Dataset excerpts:
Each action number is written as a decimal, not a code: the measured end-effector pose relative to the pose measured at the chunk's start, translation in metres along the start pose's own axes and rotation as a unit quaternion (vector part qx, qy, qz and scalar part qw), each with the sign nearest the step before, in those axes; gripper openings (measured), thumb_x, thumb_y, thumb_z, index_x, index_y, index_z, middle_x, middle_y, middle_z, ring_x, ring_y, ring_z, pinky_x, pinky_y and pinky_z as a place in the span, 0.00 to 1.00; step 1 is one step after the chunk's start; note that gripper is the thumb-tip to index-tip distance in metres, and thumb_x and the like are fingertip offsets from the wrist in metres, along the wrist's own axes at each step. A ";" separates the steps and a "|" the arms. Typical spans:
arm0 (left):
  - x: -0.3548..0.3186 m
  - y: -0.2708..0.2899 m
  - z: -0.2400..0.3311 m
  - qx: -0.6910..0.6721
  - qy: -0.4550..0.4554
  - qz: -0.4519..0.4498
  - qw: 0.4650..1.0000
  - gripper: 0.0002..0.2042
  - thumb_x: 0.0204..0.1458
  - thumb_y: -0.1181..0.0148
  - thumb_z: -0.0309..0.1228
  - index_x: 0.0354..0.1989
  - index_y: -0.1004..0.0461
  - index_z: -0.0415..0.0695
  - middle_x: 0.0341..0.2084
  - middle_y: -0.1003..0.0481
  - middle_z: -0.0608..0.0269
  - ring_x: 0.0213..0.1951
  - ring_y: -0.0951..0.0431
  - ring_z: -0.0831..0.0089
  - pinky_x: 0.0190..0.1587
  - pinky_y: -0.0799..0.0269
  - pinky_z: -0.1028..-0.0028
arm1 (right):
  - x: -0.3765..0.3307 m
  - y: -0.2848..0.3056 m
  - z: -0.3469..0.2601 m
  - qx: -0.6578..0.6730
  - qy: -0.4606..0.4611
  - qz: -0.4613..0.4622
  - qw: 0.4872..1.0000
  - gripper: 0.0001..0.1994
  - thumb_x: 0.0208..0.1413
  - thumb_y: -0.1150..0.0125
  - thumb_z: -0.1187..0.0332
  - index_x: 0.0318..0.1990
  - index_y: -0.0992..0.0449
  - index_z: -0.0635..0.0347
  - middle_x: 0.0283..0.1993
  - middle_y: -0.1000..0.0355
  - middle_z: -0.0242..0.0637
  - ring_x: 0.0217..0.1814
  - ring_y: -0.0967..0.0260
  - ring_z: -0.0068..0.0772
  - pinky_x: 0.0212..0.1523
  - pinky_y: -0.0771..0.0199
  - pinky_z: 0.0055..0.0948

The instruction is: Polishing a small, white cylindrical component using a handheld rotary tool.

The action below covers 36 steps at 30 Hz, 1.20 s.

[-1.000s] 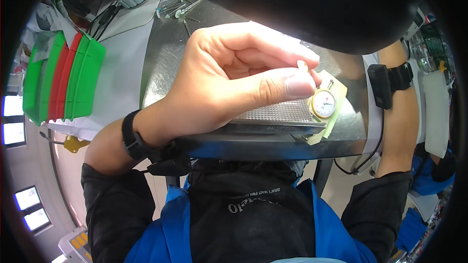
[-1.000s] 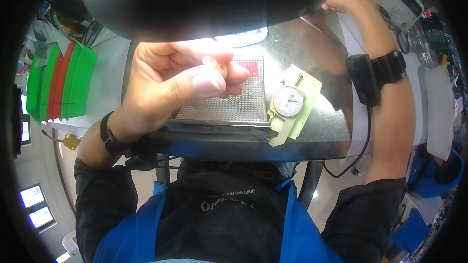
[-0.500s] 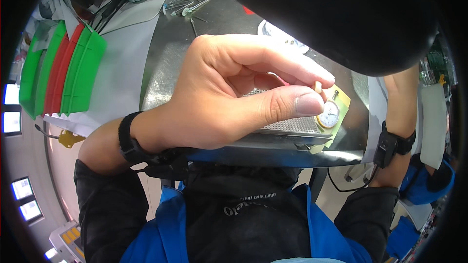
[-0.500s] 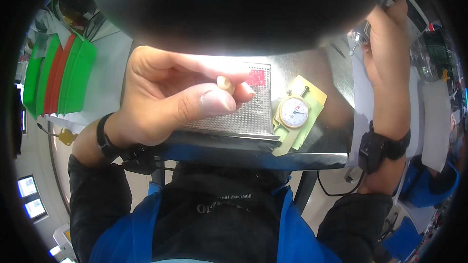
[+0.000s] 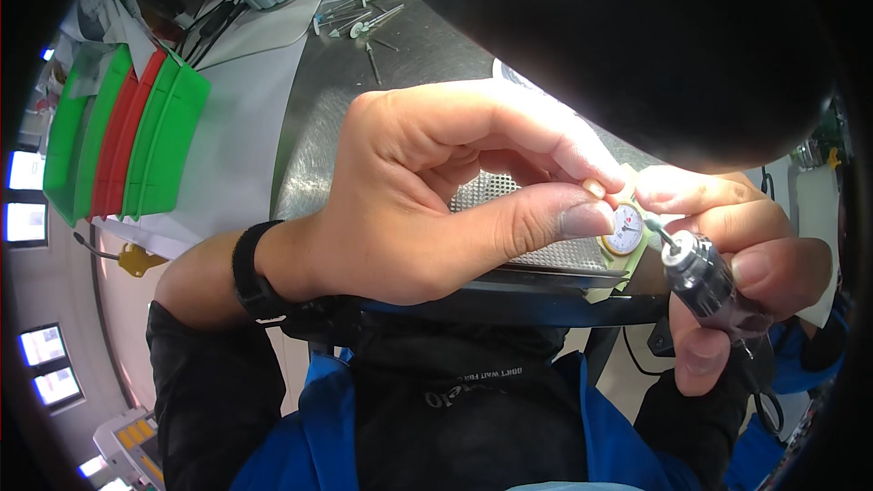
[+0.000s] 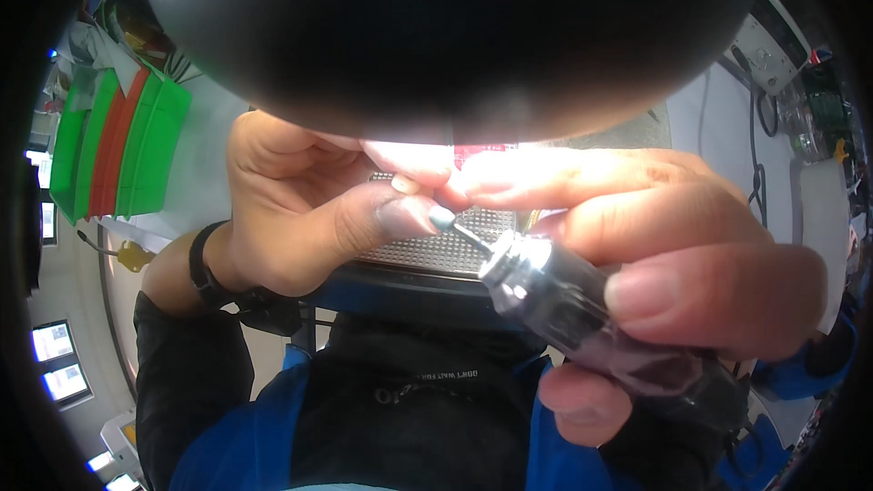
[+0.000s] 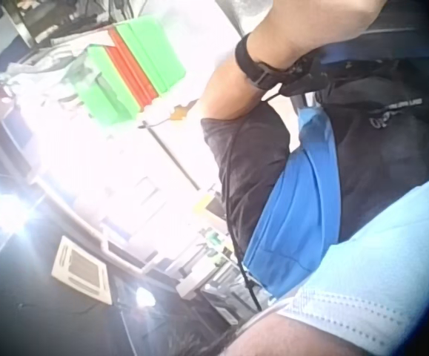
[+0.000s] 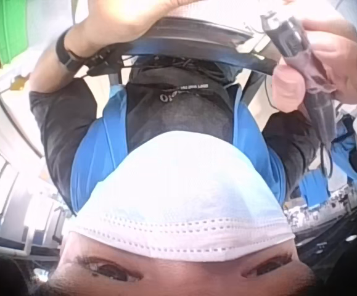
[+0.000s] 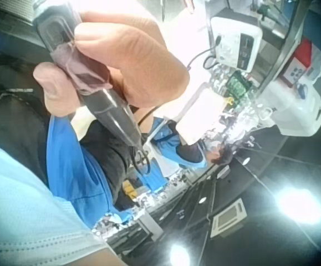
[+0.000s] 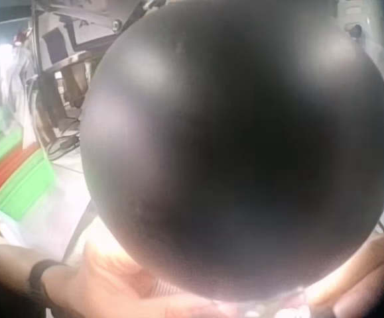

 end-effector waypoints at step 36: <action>-0.001 -0.003 0.002 0.010 0.009 -0.030 0.999 0.08 0.48 0.39 0.12 0.36 0.26 0.31 0.37 0.22 0.44 0.42 0.20 0.64 0.46 0.22 0.68 | -0.001 -0.012 0.000 -0.011 -0.130 0.005 0.991 0.24 0.55 0.38 0.59 0.51 0.41 0.60 0.36 0.35 0.47 0.46 0.28 0.49 0.50 0.24 0.50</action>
Point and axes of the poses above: each hand's wrist, its own x-axis towards the middle knuckle, its own y-axis out of the back of the hand, z = x × y, the point moved 8 cm from there along x, towards the middle knuckle
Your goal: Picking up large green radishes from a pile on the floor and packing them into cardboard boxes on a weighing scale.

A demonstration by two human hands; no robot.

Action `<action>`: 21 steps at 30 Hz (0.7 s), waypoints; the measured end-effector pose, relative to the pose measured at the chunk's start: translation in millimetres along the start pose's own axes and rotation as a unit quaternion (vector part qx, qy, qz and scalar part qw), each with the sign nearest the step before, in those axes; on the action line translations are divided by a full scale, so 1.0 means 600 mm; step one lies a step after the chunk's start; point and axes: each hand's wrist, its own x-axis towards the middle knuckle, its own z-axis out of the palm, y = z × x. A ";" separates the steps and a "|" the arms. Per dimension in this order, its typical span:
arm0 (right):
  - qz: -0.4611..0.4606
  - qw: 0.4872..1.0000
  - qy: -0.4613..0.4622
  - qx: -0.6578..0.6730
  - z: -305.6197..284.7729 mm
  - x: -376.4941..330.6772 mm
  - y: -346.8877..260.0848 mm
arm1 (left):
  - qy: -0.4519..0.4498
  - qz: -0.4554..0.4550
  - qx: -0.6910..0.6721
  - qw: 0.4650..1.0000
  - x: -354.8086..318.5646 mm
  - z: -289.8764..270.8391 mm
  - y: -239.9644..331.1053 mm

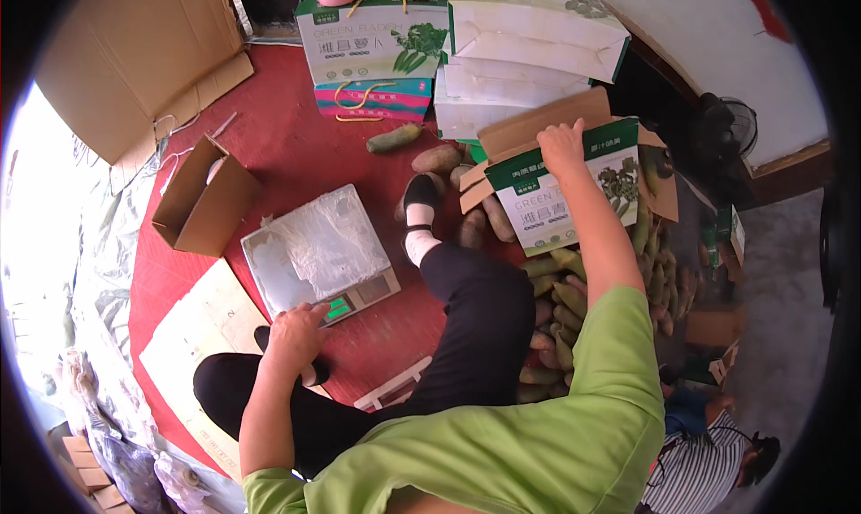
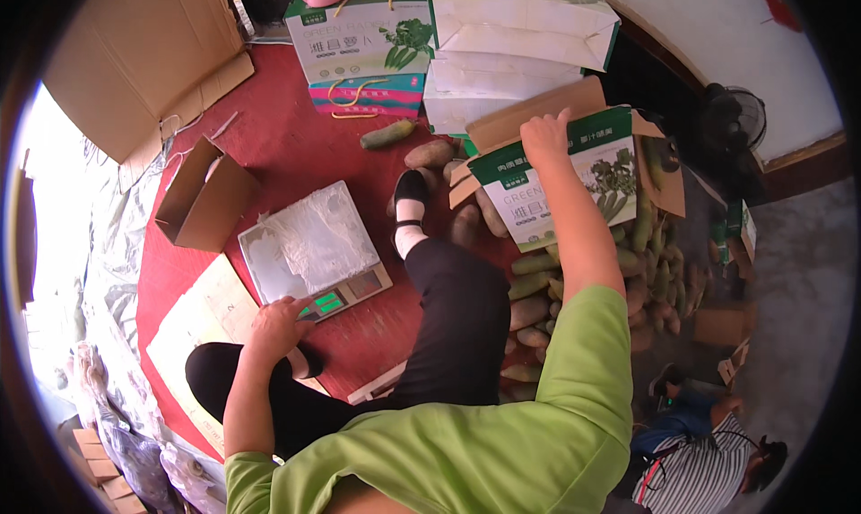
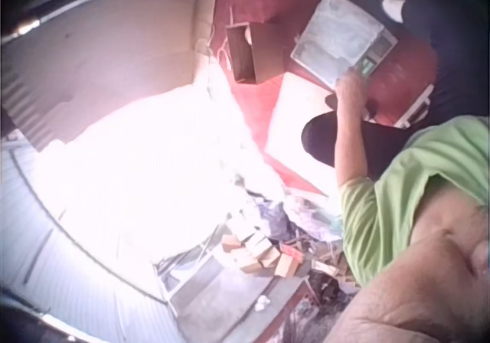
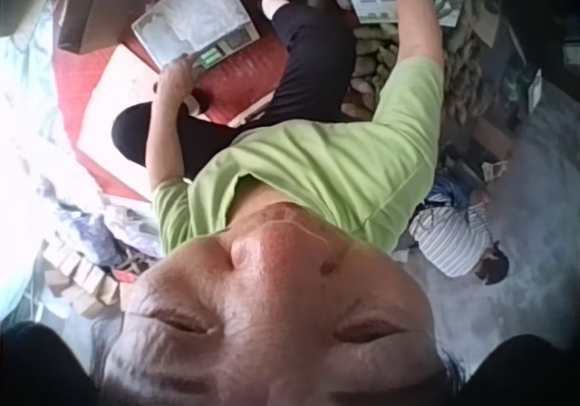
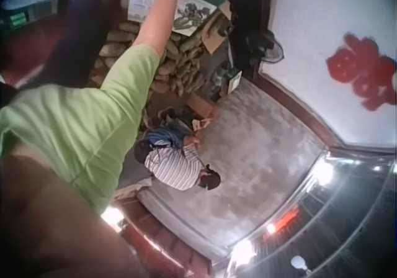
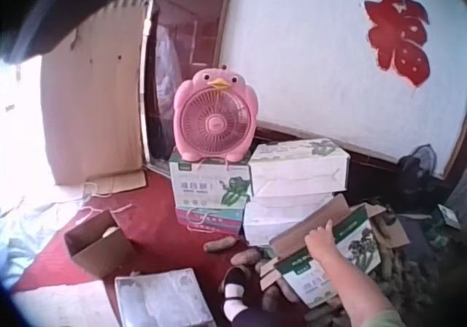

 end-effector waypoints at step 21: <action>0.049 0.966 0.136 0.214 -0.169 -0.150 0.081 | 0.056 0.024 -0.037 0.997 -0.035 -0.013 -0.005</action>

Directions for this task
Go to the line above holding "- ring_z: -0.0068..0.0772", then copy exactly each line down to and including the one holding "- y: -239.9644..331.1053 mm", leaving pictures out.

Exercise answer
  - ring_z: -0.0068..0.0772
  - pinky_x: 0.0212..0.1523
  - pinky_y: -0.0771..0.0199
  - pinky_z: 0.0055..0.0948

The instruction is: Polishing a small, white cylindrical component using a handheld rotary tool.

The action below covers 36 steps at 30 Hz, 1.20 s.

[-1.000s] 
[-1.000s] 
[-0.500s] 
[-0.500s] 
[+0.000s] 
[+0.000s] 
[+0.000s] 
[+0.000s] 
[+0.000s] 
[+0.000s] 

 end-effector waypoints at step 36: <action>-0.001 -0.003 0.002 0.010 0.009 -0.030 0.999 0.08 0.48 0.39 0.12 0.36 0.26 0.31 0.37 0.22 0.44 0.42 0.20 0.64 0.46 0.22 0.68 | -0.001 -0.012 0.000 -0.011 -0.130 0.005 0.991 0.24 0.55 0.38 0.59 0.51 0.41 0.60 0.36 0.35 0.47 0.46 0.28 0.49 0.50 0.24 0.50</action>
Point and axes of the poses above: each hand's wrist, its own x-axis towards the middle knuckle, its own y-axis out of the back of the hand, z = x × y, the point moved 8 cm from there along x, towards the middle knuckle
Your goal: Picking up large green radishes from a pile on the floor and packing them into cardboard boxes on a weighing scale.

A demonstration by two human hands; no robot.

Action `<action>`: 21 steps at 30 Hz (0.7 s), waypoints; the measured end-effector pose, relative to the pose measured at the chunk's start: translation in millimetres along the start pose's own axes and rotation as a unit quaternion (vector part qx, qy, qz and scalar part qw), each with the sign nearest the step before, in those axes; on the action line translations are divided by a full scale, so 1.0 means 600 mm; step one lies a step after the chunk's start; point and axes: each hand's wrist, its own x-axis towards the middle knuckle, its own z-axis out of the palm, y = z × x. A ";" separates the steps and a "|" the arms. Per dimension in this order, its typical span:
arm0 (right):
  - qz: -0.4611..0.4606
  - qw: 0.4872..1.0000
  - qy: -0.4613..0.4622
  - qx: -0.6578..0.6730
  - z: -305.6197..284.7729 mm
  - x: -376.4941..330.6772 mm
  - y: -346.8877..260.0848 mm
arm1 (left):
  - qy: -0.4519..0.4498
  - qz: -0.4554..0.4550
  - qx: -0.6910..0.6721
  - qw: 0.4650..1.0000
  - x: -354.8086..318.5646 mm
  - z: -289.8764..270.8391 mm
  - y: -239.9644..331.1053 mm

The response is finished, and the exercise is complete.